Die zwanzigste Etappe war als Königsetappe angelegt: Es gab vier Anstiege, davon drei ausser Kategorie. Sepp Kuss führte lange aus einer Fluchtgruppe heraus, stürzte dann aber zweimal auf den letzten acht Kilometern. Carapaz erbte die Spitze, gewann die Etappe und baute seine Führung in der Bergwertung aus.
Bemerkenswert an diesem Tag war, was der Gesamtführende tat: Pogačar arbeitete als Helfer für Isaac del Toro. Er half seinem Teamkollegen dabei, Platz drei und das weisse Trikot abzusichern. Wer fünf Toursiege hat, muss nichts mehr beweisen.
Paris, verkürzt
Die Schlussetappe am 26. Juli war kürzer als geplant. In der Gironde brannten Wälder, weshalb die Sicherheitskräfte dorthin statt an die Strecke verlegt wurden. Der Ablauf blieb halb erhalten: Die Vorbereitungen fanden wie geplant in Thoiry statt, anschliessend fuhr das Feld mit dem Bus nach Paris. Der Start erfolgte auf den Champs-Élysées.
Aus 132,5 Kilometern wurden knapp 89. Zwei zusätzliche Runden auf dem Champs-Élysées-Kurs kamen dazu, dann die drei Runden mit dem Anstieg nach Montmartre.
Gewonnen hat sie Mathieu van der Poel. Pogačar rollte dahinter ins Ziel und hatte, was er wollte.
Was der fünfte Sieg bedeutet
Fünf Toursiege haben vor ihm vier Fahrer geschafft: Jacques Anquetil, Eddy Merckx, Bernard Hinault und Miguel Indurain. Pogačar ist mit 27 Jahren der jüngste in dieser Reihe. Es war sein dritter Sieg in Folge.
Hinter ihm lag Evenepoel 6:26 Minuten zurück, del Toro 9:42. Vierter wurde Paul Seixas mit 11:56 — derselbe Seixas, der im März bei den Strade Bianche Zweiter hinter Pogačar geworden war. Pedersen gewann die Punktewertung, Carapaz die Bergwertung, del Toro die Nachwuchswertung.
Gefahren wurden am Ende 3'245 Kilometer. Zwei Etappen kürzer als geplant, beide wegen Hitze und Feuer.
Die Ausrüstung
Für einen Shop ist der interessante Teil das, was drei Wochen lang funktionieren musste.

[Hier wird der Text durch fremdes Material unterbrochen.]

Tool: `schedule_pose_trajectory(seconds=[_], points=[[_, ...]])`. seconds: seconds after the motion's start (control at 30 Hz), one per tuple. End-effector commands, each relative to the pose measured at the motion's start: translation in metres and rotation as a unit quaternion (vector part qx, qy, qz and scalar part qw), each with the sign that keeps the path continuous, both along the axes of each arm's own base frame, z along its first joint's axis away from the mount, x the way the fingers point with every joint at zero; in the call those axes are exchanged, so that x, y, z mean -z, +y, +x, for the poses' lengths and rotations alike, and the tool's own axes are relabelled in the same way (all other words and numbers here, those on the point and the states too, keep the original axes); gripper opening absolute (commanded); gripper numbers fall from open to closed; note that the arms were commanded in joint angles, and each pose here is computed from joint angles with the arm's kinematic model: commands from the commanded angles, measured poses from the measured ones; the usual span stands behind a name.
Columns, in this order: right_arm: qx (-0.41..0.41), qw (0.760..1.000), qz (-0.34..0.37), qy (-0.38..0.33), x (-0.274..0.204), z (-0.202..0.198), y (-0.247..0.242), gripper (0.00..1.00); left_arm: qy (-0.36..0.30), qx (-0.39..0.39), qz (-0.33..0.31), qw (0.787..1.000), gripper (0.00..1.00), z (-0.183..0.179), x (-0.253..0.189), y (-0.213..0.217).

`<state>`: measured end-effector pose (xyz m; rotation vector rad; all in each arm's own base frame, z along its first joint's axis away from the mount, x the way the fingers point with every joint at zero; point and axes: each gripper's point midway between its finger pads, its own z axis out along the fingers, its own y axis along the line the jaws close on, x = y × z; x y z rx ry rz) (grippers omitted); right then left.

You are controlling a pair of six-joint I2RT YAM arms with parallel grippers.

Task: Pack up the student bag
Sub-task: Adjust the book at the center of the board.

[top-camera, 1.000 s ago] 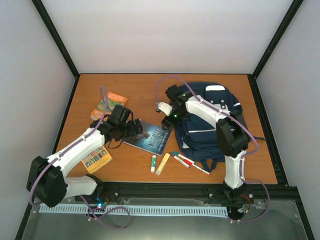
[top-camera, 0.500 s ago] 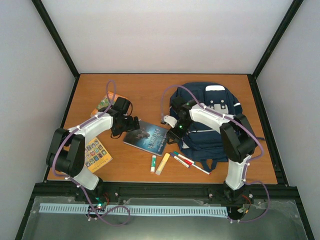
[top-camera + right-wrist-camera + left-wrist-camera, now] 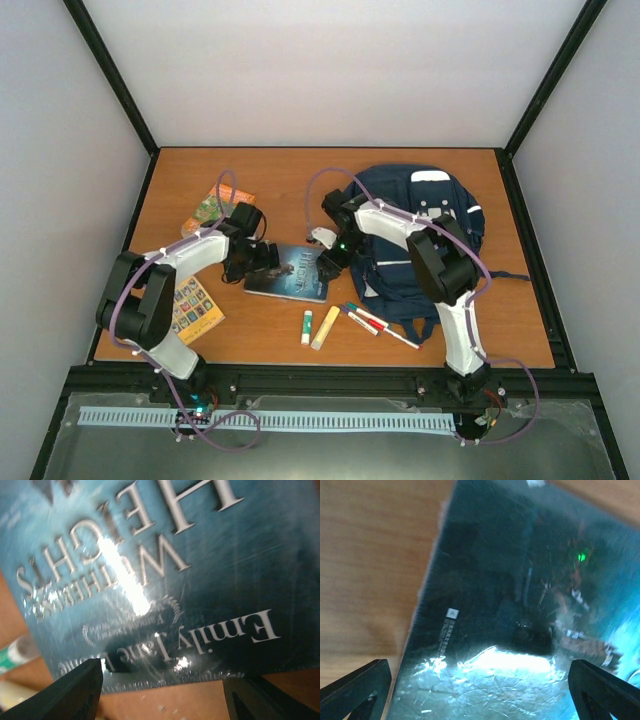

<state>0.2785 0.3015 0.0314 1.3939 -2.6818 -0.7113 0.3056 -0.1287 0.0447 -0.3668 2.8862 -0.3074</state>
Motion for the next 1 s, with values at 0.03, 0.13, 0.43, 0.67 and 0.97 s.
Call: schedule_pose_trajectory(seconds=[0.03,0.13,0.43,0.67,0.97], points=[[0.008,0.998,-0.008,-0.070,0.008,0.050,0.020,0.68,0.014,0.018,-0.029,0.999,1.00,-0.015,0.008,-0.013],[0.020,0.996,-0.013,-0.089,0.015,0.080,0.028,0.69,0.009,0.027,-0.039,0.999,1.00,-0.026,0.002,-0.020],[0.054,0.985,0.074,-0.147,-0.010,0.175,0.083,0.69,0.006,0.050,-0.065,0.997,0.97,-0.063,-0.008,-0.039],[0.072,0.977,0.084,-0.183,-0.068,0.178,0.065,0.72,-0.028,0.049,-0.061,0.997,0.97,-0.074,-0.049,-0.026],[0.110,0.974,0.127,-0.151,-0.103,0.128,0.044,0.70,-0.088,-0.002,0.012,0.996,1.00,-0.014,-0.060,0.001]])
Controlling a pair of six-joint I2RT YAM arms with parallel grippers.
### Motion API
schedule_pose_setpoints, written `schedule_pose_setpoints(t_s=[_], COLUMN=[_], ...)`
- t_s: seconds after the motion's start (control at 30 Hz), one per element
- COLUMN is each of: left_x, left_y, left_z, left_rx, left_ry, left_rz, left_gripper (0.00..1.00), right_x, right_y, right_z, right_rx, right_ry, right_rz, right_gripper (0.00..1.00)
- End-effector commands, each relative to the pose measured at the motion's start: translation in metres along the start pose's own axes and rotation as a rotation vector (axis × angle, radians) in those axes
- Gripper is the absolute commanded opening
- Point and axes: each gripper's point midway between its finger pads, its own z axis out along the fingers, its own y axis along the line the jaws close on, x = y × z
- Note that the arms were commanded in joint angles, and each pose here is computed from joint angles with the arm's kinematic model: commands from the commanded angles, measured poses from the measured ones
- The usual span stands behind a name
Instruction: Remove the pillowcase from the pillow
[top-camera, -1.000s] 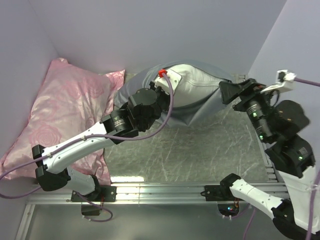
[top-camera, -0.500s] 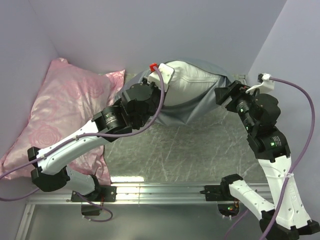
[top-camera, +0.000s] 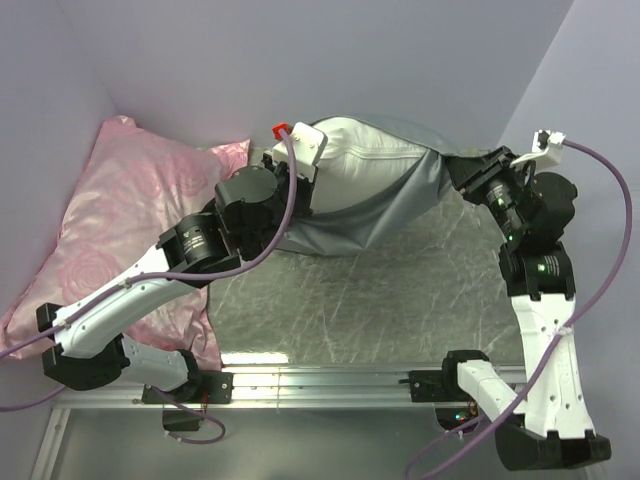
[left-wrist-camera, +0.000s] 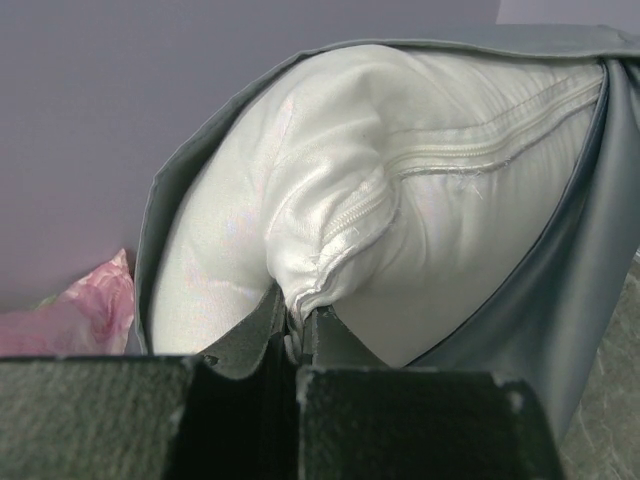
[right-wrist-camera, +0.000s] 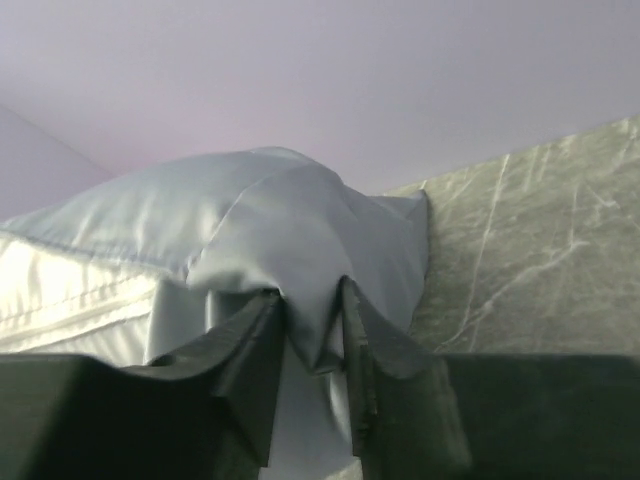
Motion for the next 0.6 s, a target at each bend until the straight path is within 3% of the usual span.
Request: schedule_pose_setpoints(t_s=[0.0, 0.03, 0.07, 0.17, 0.57], left_x=[-0.064, -0.062, -0.063, -0.065, -0.067], left_y=[0.027, 0.027, 0.028, 0.026, 0.031], left_z=[-0.028, -0.028, -0.029, -0.034, -0.052], left_rx=[-0.017, -0.018, -0.018, 0.006, 0.047], left_ry=[-0.175, -0.171, -0.171, -0.185, -0.200], left_rz=[-0.156, -0.153, -0.153, -0.198, -0.234], left_gripper=[0.00, 0.00, 0.00, 0.00, 0.00], right_x=[-0.020, -0.022, -0.023, -0.028, -0.037], right_y=[0.022, 0.023, 0.020, -0.010, -0.091], right_z=[0.012, 0.014, 0.018, 0.029, 0.055], right_rx=[-0.098, -0.100, -0.090, 0.037, 0.233], right_ry=[-0.016, -0.019, -0.018, -0.026, -0.002], right_rz=[0.039, 0.040, 0.046, 0.068, 0.203], right_gripper=[0.32, 0.28, 0.17, 0.03, 0.00])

Auf der Haut trug Pogačar die Magistrale-Teile von Pissei aus Pistoia, darunter einen Hybrid-Body, den das Custom Lab exklusiv für UAE Team Emirates XRG gebaut hat. Auf dem Kopf sass je nach Etappe der MET Trenta 3K Carbon oder der Manta. An den Füssen: DMT. Am 4. Juli, dem Tag des Tour-Starts, hatte er dort einen Vertrag auf Lebenszeit unterschrieben.
Und im Trinkbecher steckte etwas Neues. Enervit und das Team hatten zwei Jahre an einer Mischung mit Laktat gearbeitet. An dieser Tour kam sie zum Einsatz.
All das gewinnt keine Tour. Aber bei einer Strecke von über 3'245 Kilometern ist auch entscheidend, was nicht scheuert, nicht drückt und nicht im Magen liegt.